A home purchase is the largest, single investment most people will ever make. Whether it’s a primary residence, a second vacation home or an investment, the purchase of real property is a complex financial transaction that requires multiple parties to pull it all off.
Most of the people involved are very familiar. The Realtor is the most common face of the transaction. The mortgage company provides the financial capital necessary to fund the transaction. The title company ensures that all aspects of the transaction are completed and that a clear title passes from the seller to the buyer.
So who makes sure the value of the property is in line with the amount being paid? There are too many people exposed in the real estate process to let such a transaction proceed without ensuring that the value of the property is commensurate with the amount being paid.
This is where the appraisal comes in.
WHAT IS AN APPRAISAL?
An appraisal is an unbiased estimate of what a buyer might expect to pay – or a seller receives – for a parcel of real estate, where both buyer and seller are informed parties. To be an informed party, most people turn to a licensed, certified, professional appraiser to provide them with the most accurate estimate of the true value of their property.
So what goes into a real estate appraisal?
It all starts with the inspection. An appraiser’s duty is to inspect the property being appraised to ascertain the true status of that property. He or she must actually see features, such as the number of bedrooms, bathrooms, the location, and so on, to ensure that they really exist and are in the condition a reasonable buyer would expect them to be. The inspection often includes a sketch of the property, ensuring the proper square footage and conveying the layout of the property. Most importantly, the appraiser looks for any obvious features – or defects – that would affect the value of the house.
Once the site has been inspected, an appraiser uses two or three approaches to determining the value of real property: a cost approach, a sales comparison and, in the case of a rental property, an income approach.
REASONS TO GET AN APPRAISAL
Every year, countless people in the United States buy, sell or refinance their own slice of the American Dream. Most, if not all, of these transactions include a simple line item for an appraisal. It has become an understood and accepted part of a real estate transaction. “Let’s bring in the expert and make sure we’re not spending too much on this property.”

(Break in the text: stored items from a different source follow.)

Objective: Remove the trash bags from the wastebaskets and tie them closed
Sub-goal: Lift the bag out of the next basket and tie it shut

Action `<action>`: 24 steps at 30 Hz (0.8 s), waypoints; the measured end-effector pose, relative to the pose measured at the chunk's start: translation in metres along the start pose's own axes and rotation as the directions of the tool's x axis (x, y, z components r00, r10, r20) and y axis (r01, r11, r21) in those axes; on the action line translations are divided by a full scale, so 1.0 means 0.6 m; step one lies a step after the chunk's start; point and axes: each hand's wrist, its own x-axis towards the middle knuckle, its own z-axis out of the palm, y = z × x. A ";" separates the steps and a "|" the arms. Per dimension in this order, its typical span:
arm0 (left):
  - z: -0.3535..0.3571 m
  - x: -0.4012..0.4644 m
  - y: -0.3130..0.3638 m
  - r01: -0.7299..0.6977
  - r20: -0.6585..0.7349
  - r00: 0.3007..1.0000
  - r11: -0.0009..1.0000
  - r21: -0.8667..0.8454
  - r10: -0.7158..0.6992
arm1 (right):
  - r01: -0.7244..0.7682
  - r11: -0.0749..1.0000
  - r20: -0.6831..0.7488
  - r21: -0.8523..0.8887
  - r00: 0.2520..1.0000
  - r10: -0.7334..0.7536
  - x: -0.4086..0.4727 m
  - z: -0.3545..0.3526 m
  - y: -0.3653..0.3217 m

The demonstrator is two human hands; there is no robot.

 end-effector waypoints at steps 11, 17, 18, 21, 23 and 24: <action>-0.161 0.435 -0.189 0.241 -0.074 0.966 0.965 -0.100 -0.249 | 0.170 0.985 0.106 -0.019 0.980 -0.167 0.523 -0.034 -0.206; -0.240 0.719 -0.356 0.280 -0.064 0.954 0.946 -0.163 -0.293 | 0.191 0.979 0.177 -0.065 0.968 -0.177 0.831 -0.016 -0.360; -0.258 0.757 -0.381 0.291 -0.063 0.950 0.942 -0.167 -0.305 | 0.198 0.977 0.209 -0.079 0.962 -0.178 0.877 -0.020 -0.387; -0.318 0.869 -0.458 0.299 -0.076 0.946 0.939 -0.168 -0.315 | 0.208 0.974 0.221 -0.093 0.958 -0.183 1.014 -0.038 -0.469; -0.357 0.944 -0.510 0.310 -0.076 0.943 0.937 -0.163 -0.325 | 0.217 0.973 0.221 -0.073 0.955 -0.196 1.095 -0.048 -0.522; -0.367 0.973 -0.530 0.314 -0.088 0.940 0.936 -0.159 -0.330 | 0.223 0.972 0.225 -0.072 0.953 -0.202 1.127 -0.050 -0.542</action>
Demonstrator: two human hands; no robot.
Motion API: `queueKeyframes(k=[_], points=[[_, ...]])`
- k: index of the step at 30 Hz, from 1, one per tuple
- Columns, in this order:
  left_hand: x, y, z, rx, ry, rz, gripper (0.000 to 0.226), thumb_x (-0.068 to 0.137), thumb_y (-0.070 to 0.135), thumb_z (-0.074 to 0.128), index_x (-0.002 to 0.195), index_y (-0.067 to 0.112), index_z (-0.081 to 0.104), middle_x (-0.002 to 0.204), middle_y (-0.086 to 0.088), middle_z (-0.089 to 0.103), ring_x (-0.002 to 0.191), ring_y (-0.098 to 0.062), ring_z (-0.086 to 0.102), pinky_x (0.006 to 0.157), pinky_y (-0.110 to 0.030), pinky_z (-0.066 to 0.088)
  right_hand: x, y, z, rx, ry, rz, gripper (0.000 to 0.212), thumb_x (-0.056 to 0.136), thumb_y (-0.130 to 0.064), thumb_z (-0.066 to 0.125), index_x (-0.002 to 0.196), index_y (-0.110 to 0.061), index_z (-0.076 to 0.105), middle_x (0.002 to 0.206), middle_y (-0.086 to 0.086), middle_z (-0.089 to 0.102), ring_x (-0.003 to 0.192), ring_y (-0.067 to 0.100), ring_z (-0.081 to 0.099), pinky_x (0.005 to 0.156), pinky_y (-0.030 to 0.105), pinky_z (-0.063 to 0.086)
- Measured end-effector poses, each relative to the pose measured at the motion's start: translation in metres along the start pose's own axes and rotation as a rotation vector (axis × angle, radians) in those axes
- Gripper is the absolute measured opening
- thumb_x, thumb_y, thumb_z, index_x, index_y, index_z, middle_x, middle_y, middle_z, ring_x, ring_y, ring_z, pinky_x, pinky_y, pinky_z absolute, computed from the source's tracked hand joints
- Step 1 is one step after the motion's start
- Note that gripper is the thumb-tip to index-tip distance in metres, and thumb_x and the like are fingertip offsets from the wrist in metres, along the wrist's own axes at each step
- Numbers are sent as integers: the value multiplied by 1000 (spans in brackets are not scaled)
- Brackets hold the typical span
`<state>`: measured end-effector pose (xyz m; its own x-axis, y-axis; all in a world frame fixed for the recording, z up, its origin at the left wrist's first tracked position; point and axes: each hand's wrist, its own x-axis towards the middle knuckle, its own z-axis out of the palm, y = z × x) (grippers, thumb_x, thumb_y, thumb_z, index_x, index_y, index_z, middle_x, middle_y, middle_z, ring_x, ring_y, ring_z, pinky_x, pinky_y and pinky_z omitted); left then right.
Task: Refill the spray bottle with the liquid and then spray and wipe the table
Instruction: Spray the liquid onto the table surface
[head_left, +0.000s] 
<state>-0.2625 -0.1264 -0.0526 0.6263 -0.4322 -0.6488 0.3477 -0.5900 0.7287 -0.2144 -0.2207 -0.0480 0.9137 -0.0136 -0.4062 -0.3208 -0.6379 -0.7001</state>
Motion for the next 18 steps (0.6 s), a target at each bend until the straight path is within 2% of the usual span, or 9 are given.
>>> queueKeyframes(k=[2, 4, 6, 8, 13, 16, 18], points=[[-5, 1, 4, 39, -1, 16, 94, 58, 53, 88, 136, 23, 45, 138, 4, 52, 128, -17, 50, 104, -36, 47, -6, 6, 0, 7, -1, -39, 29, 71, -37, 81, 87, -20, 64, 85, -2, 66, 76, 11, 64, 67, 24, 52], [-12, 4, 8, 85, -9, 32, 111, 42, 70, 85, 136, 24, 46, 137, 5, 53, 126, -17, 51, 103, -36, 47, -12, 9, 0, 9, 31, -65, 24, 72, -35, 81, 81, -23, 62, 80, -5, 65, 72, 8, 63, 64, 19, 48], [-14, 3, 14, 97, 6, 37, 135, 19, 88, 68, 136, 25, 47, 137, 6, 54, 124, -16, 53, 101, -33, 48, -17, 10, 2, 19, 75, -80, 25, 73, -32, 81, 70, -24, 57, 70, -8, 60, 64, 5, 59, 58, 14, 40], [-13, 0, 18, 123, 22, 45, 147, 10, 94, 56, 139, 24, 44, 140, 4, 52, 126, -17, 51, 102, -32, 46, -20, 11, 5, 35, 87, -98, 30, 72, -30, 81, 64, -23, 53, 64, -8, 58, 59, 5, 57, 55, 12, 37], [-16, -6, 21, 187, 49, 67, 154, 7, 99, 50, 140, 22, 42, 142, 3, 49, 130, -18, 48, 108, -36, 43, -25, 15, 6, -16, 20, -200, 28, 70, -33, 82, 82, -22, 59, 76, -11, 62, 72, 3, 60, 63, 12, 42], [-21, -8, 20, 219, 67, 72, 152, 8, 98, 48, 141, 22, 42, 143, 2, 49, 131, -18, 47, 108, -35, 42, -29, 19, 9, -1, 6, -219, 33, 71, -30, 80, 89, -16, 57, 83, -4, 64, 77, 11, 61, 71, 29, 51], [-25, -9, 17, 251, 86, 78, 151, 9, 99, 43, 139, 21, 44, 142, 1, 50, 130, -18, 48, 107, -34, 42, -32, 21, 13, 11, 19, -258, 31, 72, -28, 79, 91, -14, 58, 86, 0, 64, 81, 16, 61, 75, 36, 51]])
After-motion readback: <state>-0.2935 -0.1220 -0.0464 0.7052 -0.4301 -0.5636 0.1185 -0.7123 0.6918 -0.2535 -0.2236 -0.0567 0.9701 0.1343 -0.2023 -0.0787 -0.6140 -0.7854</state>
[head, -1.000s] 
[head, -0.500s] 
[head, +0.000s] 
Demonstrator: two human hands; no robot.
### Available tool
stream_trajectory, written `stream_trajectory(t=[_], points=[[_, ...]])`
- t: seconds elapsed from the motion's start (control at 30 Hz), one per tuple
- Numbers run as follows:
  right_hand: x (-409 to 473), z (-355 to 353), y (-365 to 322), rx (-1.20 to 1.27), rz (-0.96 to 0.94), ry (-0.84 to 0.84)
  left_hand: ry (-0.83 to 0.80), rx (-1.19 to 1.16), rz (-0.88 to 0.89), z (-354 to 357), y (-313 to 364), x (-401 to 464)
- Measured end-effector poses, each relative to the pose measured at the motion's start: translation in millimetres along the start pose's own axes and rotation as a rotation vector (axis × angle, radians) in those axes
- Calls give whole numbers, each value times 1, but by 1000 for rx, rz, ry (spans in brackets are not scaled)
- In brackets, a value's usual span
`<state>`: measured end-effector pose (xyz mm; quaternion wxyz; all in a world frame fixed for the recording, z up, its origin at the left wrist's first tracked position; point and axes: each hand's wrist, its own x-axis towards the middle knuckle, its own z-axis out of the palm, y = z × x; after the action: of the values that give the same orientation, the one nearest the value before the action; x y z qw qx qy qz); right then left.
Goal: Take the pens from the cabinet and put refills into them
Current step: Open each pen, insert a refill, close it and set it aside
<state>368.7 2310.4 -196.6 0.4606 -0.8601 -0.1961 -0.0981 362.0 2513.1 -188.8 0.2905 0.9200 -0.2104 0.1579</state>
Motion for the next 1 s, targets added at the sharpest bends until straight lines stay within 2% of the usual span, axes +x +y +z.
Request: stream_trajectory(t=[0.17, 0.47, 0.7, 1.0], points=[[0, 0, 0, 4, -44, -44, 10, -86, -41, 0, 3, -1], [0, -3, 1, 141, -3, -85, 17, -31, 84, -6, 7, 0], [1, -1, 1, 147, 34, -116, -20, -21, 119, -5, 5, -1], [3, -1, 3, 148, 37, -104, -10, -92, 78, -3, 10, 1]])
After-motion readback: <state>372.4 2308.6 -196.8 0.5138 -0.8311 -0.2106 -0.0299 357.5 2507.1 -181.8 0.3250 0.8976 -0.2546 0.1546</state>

But is this the only reason to get an appraisal? Are there other times when the services of a certified, licensed, independent real estate professional might come in handy? You bet.
PURCHASE OF A HOME
A professional appraisal report performed by a qualified, state-licensed appraiser can provide you with an objective, third party opinion of a property’s current Market Value.
REFINANCE OR GET A HOME EQUITY LOAN
If you need to consolidate bills, have a college tuition to pay, or just want to tap into the equity of your home, you’ll need a new loan, which oftentimes requires a new appraisal of the property.
PMI becomes unnecessary when the remaining balance of the loan – whether through market appreciation or principal paydown – dips below 80% of the value of the home.
The loss of a loved one is a difficult time in life and settling an estate from a death, or probate, often requires an appraisal to establish Fair Market Value for the residential property involved.
HOME IMPROVEMENTS TO ADD VALUE
Before you decide to sell your home, there are several decisions to be made. First and foremost: “How much should it sell for?” Many things which we do to our houses have an effect on their value. Unfortunately, not all of them have an equal effect. While a kitchen remodel may improve the appeal of a home, it may not add nearly enough to the value to justify the expense.
SELLING A HOME
Unlike a real estate agent, an appraiser has no vested interest in what amount the house sells for. It’s easy for them to step in and give you the information to help you make your decision.
We understand the stress involved with an employee relocation. We take great care in establishing a convenient appointment time for the appraisal inspection.
In most divorce cases, the Court won’t usually force the parties involved to “buyout” the other party’s interest but it may however order the sale of the home so each party gets an equal share of the equity. Regardless of the situation, it’s a good idea to order an appraisal so both parties are fully aware of what the true market value is.